Curvature theory for a two-degree-of-freedom planar linkage (Q2426752)

The method of kinematic coefficients, as described in [Mech. Mach. Theory 38, No. 12, 1345--1361 (2003; Zbl 1062.70532)] by the author and \textit{H. Sankaranarayanan}, provides a concise description of geometric properties of a planar linkage. This method is now extended to multiple-degree-of-freedom mechanisms, and closed-form expressions are presented for kinematic coefficients and for the radius of curvature of the path traced by a coupler point. These expressions are most useful in developing a systematic procedure in the kinematic design of planar mechanisms. The planar (two-degree-of-freedom) five-bar linkage is used to illustrate the calculations. The two inputs are the side links, which are pinned to the ground and are assumed to be cranks.
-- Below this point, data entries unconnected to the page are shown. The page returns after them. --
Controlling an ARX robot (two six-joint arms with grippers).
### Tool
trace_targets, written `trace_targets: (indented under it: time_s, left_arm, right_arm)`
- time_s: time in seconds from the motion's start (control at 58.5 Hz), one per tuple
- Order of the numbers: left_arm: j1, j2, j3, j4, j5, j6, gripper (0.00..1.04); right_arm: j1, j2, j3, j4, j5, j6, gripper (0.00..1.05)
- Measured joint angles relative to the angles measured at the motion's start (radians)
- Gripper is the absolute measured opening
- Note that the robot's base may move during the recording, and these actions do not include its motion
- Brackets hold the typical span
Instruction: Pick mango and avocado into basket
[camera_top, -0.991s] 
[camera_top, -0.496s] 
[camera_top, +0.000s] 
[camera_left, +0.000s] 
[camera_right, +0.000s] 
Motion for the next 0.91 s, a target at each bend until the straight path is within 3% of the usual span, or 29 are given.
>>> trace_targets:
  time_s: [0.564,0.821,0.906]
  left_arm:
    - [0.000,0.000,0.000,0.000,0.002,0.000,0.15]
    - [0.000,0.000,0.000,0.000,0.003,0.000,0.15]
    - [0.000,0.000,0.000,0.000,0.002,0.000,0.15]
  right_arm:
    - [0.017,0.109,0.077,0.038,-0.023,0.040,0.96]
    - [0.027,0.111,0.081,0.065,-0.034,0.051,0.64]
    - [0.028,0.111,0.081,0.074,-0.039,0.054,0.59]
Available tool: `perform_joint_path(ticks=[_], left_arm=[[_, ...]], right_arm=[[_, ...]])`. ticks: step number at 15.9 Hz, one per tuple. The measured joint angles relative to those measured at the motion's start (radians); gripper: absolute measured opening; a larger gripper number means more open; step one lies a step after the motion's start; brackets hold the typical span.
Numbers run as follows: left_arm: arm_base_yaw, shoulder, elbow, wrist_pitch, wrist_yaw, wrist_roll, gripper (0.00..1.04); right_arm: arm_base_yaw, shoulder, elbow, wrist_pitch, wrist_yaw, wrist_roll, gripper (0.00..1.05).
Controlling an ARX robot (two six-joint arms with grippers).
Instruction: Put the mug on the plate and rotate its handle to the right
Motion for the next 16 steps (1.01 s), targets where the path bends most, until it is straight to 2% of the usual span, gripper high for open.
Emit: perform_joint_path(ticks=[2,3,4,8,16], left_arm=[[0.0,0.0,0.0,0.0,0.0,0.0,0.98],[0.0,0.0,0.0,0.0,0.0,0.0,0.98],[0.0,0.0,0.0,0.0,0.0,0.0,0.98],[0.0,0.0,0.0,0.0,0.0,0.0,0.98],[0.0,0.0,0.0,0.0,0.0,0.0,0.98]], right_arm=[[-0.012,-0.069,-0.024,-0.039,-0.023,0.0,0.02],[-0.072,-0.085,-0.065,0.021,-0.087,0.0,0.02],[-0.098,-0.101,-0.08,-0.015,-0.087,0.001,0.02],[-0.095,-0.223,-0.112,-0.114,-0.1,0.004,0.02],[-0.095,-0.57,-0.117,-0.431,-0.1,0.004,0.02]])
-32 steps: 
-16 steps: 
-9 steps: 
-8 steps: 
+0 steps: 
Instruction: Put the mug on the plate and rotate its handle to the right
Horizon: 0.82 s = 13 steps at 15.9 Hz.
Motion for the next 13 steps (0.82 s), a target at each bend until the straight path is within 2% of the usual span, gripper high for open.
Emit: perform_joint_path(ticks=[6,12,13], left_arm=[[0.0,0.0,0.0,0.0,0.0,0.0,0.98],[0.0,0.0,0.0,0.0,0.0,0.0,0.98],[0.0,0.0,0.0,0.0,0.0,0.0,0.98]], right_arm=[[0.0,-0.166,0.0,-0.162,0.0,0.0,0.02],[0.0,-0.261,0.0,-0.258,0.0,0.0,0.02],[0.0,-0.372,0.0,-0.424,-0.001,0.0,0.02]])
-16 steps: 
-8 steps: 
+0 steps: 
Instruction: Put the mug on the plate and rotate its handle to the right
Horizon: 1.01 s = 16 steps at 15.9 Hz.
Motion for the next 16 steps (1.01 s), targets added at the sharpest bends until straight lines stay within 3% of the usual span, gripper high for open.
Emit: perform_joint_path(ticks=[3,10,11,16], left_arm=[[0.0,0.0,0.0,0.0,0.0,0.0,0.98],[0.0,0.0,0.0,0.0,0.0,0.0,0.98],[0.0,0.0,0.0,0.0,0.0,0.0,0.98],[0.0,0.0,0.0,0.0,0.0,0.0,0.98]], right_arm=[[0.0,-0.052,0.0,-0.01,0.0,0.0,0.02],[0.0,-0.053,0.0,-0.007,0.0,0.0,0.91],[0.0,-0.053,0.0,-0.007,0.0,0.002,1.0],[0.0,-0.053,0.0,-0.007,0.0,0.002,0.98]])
The kinematic coefficients are the partial derivatives of the two coupler links with respect to two input crank angles, and separate the geometric effects from the operating speeds of the mechanism. Since the linkage is operated by two driving cranks independently, the linkage can produce a wide variety of motions for the coupler links. The analytical equations developed in this paper can be incorporated into a spreadsheet, convenient for the calculation of the path curvature of a multiple-degree-of-freedom linkage. The author presents also two methods for checking the accuracy of the calculations: the method of instant centres, to check the numerical values of the first-order kinematic coefficients; a finite difference method, to check both the first- and the second-order kinematic coefficients.